Bridge of Spies: A True Story of the Cold War is a 2010 nonfiction book by Giles Whittell. The book documents prisoner exchanges between the United States and the Soviet Union of their spies during the Cold War. The book was first published by Broadway Books. An audiobook version was subsequently published by ISIS Publishing, being read by Jonathan Keeble.

==Reception==
Andrew Stuttaford, reviewing the book in The Wall Street Journal, said while Whittell was not comparable to Tom Wolfe, Bridge of Spies was like Wolfe's The Right Stuff "with a peculiarly lethal twist". Stuttaford said, "The true stars of Mr. Whittell's narrative are an extraordinary airplane and the men who flew it," though he felt that the author drew "somewhat heavy-handed parallels" in the lead-up to the Iraq War in writing about the Cold War period's contrasting intelligence and politics.

Robert Legvold, reviewing for Foreign Policy, said, "Whittell is a master storyteller, and the story here—of three men seized during the Cold War—is better than Hollywood's best." Legvold said Whittell recounted the story's "utterly fascinating elements... in meticulous detail". The reviewer said, "The stakes in both instances may not have been as dramatic as he claims, but the events were emblematic of the Cold War's more shadowy and adventurous aspects."

Michael S. Goodman, writing in History Extra, said Bridge of Spies was comparable to the works of Ben Macintyre and found that while it was "not a new story", it had enough unique detail to make it novel. Goodman said, "The book is well researched, enthusiastically and dramatically written, and a joy to read."

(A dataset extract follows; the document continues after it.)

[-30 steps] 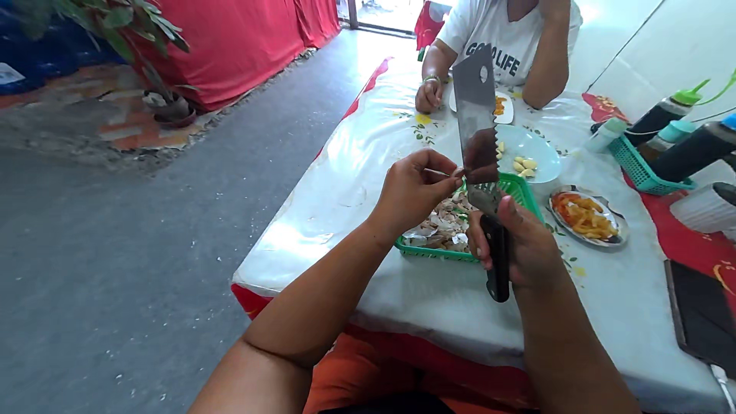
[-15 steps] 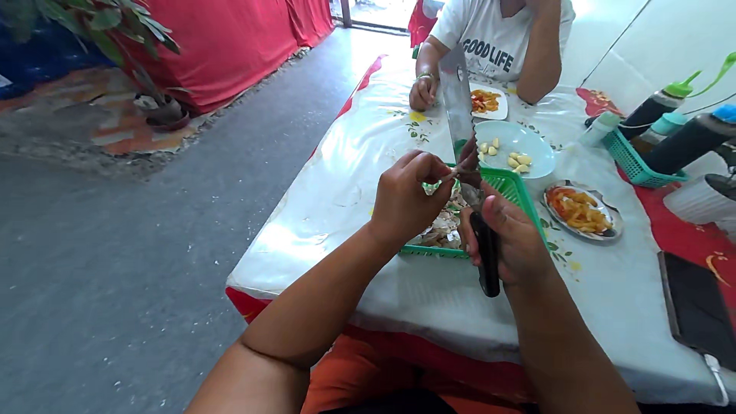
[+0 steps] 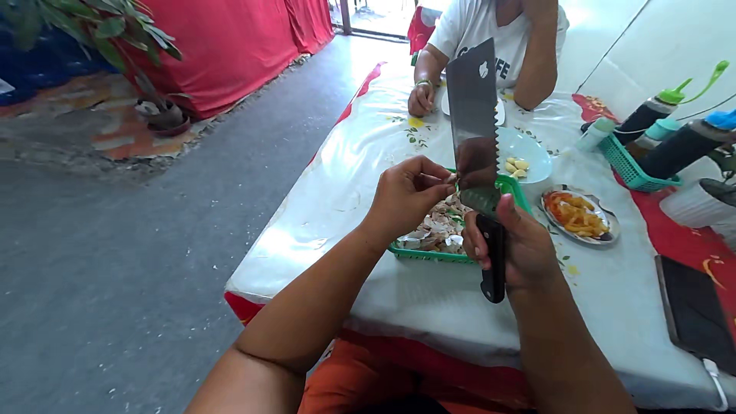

The Guardians Sue Arnold reviewed the audiobook, "Whittell's account of the real-life characters involved in the first cold war spy swap is as gripping and entertaining as any thriller." Arnold said, "Cold war politics are a Machiavellian minefield, but Whittell manages to untangle and elucidate it without losing any of the drama of the narrative."

==Related film==

While the book shares the same name as the 2015 film that stars Tom Hanks, the film is not based on Whittell's book. The film is actually based in part on the book Strangers on a Bridge by James B. Donovan, a lawyer involved with the prisoner exchanges and played by Hanks in the film. Both the Whittell book and the film are based on the same events, though the book focuses on three prisoners that are part of the exchange process, where the film focuses on Donovan himself.